▸ **WHAT THE TASK REQUIRES**
Whenever the word "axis" appears in a line of the listing, copy that line.

======== DATASET CONTENT ========

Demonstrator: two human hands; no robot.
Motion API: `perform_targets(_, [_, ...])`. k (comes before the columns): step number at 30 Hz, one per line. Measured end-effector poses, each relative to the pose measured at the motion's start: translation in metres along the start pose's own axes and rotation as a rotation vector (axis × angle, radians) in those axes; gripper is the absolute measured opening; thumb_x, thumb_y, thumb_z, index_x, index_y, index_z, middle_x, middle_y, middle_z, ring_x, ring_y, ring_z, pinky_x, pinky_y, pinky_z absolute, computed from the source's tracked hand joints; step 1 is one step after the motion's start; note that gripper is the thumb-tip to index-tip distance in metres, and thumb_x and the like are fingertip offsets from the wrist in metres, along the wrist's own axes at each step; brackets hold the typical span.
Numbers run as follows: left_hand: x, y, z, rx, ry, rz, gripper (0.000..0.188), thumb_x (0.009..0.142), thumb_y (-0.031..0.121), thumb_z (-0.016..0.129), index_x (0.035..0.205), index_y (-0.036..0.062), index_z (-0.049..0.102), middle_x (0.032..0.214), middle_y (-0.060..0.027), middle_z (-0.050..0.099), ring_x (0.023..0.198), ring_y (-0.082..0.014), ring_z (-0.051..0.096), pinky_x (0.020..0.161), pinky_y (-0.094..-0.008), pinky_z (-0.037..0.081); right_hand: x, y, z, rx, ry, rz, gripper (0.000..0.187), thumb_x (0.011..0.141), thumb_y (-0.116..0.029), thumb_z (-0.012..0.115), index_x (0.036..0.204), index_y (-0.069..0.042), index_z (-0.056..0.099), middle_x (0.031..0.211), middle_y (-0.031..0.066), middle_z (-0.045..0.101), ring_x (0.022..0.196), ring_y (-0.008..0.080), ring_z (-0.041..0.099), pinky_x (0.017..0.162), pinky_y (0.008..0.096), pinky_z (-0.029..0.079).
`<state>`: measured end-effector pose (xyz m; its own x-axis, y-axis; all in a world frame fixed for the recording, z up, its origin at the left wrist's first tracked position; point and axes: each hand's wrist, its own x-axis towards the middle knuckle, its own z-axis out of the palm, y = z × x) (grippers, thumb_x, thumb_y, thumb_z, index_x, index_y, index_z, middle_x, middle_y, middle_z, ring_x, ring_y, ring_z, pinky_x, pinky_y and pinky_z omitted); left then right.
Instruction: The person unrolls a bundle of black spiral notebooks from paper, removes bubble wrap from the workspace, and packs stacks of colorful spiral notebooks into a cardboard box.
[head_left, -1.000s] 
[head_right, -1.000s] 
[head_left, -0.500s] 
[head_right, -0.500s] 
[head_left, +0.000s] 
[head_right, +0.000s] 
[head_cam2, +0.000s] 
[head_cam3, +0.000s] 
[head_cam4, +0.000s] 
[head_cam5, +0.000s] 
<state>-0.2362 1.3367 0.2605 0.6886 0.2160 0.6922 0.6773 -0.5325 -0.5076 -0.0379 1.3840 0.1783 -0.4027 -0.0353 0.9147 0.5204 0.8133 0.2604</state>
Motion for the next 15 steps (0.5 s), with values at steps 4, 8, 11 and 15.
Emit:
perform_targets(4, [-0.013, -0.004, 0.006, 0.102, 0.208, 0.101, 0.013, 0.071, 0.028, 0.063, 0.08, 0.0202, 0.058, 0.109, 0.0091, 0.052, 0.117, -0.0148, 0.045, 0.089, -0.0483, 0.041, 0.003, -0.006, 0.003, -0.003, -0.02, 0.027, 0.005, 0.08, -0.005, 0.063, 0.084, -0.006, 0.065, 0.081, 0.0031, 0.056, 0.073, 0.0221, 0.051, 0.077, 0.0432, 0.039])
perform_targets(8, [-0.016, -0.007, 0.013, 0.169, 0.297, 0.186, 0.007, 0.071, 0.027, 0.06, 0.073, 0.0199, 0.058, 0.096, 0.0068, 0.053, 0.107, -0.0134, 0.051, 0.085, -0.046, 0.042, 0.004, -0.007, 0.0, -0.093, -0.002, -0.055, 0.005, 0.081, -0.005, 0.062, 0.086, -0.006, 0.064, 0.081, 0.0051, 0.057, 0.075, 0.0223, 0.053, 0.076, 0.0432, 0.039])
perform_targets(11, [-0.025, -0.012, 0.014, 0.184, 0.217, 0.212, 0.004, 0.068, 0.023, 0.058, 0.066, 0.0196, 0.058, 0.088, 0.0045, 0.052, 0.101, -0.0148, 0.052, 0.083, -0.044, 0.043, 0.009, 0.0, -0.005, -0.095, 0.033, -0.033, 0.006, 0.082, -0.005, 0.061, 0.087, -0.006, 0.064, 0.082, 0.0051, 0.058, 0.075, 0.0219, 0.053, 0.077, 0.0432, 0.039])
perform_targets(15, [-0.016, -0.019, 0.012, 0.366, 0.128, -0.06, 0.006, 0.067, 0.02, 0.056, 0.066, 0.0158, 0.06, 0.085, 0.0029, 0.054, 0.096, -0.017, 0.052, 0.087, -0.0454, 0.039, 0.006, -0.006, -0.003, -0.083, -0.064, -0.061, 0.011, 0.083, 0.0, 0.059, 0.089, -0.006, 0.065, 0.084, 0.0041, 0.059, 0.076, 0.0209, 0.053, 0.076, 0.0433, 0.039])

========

▸ **WRITTEN REPLY**
Motion API: `perform_targets(_, [_, ...])`. k (comes before the columns): step number at 30 Hz, one per line. Measured end-effector poses, each relative to the pose measured at the motion's start: translation in metres along the start pose's own axes and rotation as a rotation vector (axis × angle, radians) in those axes; gripper is the absolute measured opening; thumb_x, thumb_y, thumb_z, index_x, index_y, index_z, middle_x, middle_y, middle_z, ring_x, ring_y, ring_z, pinky_x, pinky_y, pinky_z absolute, computed from the source's tracked hand joints; step 1 is one step after the motion's start; note that gripper is the thumb-tip to index-tip distance in metres, and thumb_x and the like are fingertip offsets from the wrist in metres, along the wrist's own axes at each step; brackets hold the typical span.
`<state>`: measured end-effector pose (xyz m; its own x-axis, y-axis; all in a world frame fixed for the recording, z up, its origin at the left wrist's first tracked position; point and axes: each hand's wrist, its own x-axis towards the middle knuckle, its own z-axis out of the palm, y = z × x) (grippers, thumb_x, thumb_y, thumb_z, index_x, index_y, index_z, middle_x, middle_y, middle_z, ring_x, ring_y, ring_z, pinky_x, pinky_y and pinky_z omitted); left then right.

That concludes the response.